A couple of weeks ago I blogged about the new UK procurement policy which mandates openness and open standards for public procurement. I made very clear that the UK policy should be more clear to express that this requirement is limited to software interoperability. It is the level of formats, protocols, APIs where full openness matters. Because you wish to integrate different technologies and promote interoperability by the use of open standards which in turn provides a base for innovation. We saw this – and are still seeing this – in the internet and world wide web where open standards significantly contributed in boosting innovation.
As was to be expected the UK government is broadly criticised for the leadership they took on openness. Earlier this week h-online gave a nice overview of some of the criticism. For sure, standards bodies that do not have an option for Royalty-free licensing in their IPR policies are worried that the standards they produce won't meet the UK government's requirements. Well, we've heard and seen all this before in the debate about the EIF.

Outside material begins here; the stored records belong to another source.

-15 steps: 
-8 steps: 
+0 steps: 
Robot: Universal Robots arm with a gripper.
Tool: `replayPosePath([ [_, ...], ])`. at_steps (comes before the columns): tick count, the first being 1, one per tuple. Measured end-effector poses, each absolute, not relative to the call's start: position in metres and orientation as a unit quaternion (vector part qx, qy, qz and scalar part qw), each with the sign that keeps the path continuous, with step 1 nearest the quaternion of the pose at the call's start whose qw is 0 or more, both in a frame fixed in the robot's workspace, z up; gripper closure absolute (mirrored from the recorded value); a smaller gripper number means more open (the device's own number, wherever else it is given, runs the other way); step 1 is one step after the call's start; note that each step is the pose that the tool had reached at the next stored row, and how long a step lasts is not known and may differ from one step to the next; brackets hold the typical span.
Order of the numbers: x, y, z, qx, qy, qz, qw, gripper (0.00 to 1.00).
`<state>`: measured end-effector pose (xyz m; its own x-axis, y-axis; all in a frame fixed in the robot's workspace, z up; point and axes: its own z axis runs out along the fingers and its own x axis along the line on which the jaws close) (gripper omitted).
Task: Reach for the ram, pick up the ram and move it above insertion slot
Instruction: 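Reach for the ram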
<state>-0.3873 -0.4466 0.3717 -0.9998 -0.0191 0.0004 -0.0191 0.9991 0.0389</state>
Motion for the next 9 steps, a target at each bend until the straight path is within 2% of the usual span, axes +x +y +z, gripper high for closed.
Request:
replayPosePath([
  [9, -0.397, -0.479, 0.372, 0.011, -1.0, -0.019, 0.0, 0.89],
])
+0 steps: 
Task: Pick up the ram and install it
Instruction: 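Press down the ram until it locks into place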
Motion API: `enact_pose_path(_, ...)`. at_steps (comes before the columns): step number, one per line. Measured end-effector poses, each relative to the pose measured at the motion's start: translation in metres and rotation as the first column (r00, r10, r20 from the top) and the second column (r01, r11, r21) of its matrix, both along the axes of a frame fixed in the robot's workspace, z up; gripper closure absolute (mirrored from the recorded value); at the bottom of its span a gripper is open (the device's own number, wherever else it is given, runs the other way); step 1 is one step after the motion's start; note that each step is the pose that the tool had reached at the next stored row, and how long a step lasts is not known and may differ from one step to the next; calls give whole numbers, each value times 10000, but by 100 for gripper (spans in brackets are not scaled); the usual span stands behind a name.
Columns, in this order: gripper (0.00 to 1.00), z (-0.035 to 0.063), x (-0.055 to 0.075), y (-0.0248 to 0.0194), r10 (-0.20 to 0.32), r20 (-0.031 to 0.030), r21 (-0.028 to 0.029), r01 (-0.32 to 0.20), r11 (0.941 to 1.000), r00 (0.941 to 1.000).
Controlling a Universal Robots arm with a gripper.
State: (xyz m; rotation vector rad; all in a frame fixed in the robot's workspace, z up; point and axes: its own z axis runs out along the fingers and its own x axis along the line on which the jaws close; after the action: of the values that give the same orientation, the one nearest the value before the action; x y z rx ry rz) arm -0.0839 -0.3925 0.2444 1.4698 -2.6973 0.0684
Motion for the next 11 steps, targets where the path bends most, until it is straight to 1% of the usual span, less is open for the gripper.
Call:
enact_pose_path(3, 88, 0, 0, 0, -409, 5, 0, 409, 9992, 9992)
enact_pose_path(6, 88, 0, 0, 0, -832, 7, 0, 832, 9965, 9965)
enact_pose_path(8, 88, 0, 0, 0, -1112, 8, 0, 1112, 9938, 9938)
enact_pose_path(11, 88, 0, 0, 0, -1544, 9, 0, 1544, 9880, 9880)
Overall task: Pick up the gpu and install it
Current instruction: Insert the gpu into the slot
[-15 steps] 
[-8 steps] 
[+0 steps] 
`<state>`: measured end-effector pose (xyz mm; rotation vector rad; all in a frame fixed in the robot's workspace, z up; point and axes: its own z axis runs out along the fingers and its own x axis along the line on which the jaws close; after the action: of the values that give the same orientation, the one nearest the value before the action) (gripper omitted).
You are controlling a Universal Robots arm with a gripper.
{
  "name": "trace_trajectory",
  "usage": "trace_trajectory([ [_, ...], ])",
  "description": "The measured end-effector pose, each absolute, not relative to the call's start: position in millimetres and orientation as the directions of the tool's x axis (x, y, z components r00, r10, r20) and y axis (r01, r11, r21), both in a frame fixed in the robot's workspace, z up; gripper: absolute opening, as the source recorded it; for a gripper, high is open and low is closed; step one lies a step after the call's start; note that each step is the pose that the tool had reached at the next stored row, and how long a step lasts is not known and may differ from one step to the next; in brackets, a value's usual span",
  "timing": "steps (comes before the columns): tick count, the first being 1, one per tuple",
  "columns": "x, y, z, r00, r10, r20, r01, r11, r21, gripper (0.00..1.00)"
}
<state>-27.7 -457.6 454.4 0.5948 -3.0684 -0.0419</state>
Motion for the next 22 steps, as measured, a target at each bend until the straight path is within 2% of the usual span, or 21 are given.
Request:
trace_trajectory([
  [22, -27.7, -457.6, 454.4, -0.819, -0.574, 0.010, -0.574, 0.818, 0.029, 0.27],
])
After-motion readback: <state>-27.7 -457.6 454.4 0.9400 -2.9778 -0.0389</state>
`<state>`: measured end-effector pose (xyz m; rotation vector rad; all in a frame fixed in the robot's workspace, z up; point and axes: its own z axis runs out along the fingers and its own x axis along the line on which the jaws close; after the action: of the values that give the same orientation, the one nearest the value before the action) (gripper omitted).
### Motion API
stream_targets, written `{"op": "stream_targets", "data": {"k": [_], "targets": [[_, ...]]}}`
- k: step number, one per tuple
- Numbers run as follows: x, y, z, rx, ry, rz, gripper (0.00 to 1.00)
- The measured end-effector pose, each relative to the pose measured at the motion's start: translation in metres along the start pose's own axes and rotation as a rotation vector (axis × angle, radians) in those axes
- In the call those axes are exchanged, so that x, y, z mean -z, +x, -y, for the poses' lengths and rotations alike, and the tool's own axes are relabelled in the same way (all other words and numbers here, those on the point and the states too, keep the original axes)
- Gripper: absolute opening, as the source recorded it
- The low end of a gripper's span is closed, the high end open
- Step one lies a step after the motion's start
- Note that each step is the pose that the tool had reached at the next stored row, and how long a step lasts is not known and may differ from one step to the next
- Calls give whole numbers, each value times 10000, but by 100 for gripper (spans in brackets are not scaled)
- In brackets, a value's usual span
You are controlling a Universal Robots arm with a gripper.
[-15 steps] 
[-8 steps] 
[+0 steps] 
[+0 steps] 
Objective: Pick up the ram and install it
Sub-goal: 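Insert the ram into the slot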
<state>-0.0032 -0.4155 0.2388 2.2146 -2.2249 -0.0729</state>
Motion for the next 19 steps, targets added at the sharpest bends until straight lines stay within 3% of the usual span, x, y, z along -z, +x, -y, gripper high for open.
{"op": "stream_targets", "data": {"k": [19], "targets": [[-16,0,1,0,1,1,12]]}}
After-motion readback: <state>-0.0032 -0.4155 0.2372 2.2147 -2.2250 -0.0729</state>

This is clearly an issue for the formal standards organisations like the European standardisation organisations (ESOs) because they do not allow a clear option for Royalty-free licensing – yet. However, the more we come into areas where a large part of innovation is in the integration of technologies it may be important to the stakeholders to have standards available as open standards under terms and conditions that allow broad and unencumbered adoption and implementation. This includes the need for implementing a standard in open source. But it is also critical for all the companies – including the many SMEs – who work on providing innovative products, solutions, services on top of the current technologies or physical layers. In other words, being able to support different IPR regimes may well be a critical element for the competitiveness of the ESOs.
But back to the UK procurement policy. Following the publication of this policy the UK government launched a public survey on open standards. Deadline for submissions is tomorrow, Friday, May 20. And the open standards definition is part for the survey which probably is what actually makes it spicy.
Now, as ever so often, I believe there is too much FUD created about it all by those who don't like to see the term open standard. My 'five cents' – or should I say pence ;-) ? – on this are:
- The UK government needs to be congratulated for its leadership on openness and open standards for software interoperability in the public sector.
- As mentioned above, the UK government should clarify that the scope of its requirement for open standards is software interoperability. This is pretty obvious from the content of the standards survey, but it might be worth saying it clearly so that confusion and irritations are being prevented.
- An open standards policy for software interoperability will neither prevent nor impact the use of RAND-based standards and specifications in other areas where software interoperability is not at stake.
- It may be worth – and helpful in the heated debate – to consider areas where open standards are not (yet) available. In this case the fall-back solution should be to use standards or specifications that are less open. This is also what the EIF proposes, by the way.
- And it may be worth considering that a transition period is needed in areas where no open standards or no standards at all (because proprietary technologies prevail) are used today. In this case it could be made clear that a transition phase is needed. In other words: add some element of pragmatism to the overall policy. This is probably common sense anyway, but it might help if it is written down somewhere. And no doubt, any such exceptions process needs to be very clearly and transparently documented.
And most notably, the conditions defined are not totally new, nor absurd or far off. They are met in the marketplace already today – so what's the trouble all about?
I expect that this debate about open standards and the definition very much overshadows the actual survey with the long list of standards and specifications. This is a pity because this is the actual purpose of the exercise. And it is very important that governments think about the standards they wish to recommend and use.
In this context it is also advisable that the government classifies standards differently. While it is important in some areas to mandate the use of specific standards, e.g. for achieving interoperability and ensuring a level playing field for all technology providers, in other areas it may be sufficient to recommend them. And the classification should also contain a category like “under observation”, e.g. for standards and specifications that have not yet established on the market but address a new and innovative area.
In general, a public survey on these standards might be too big a task. For giving good and valid recommendations about the individual standards and specifications a thorough level of understanding and detailed knowledge is important. For sure the public survey can give a first indication on the standards and specifications, their relevance and classification. But further detailed work including the key stakeholders will be needed for a clear, transparent and well documented procedure in coming up with the final list and classifications.
What, however, should definitely be excluded from the final standards list are proprietary technologies and formats. These are not standards and create a barrier to interoperability as well as lock-in situations.
It will be interesting to see how this is proceeding and what the final result will be. But anyway, again congratulations to the UK government for the leadership they are taking.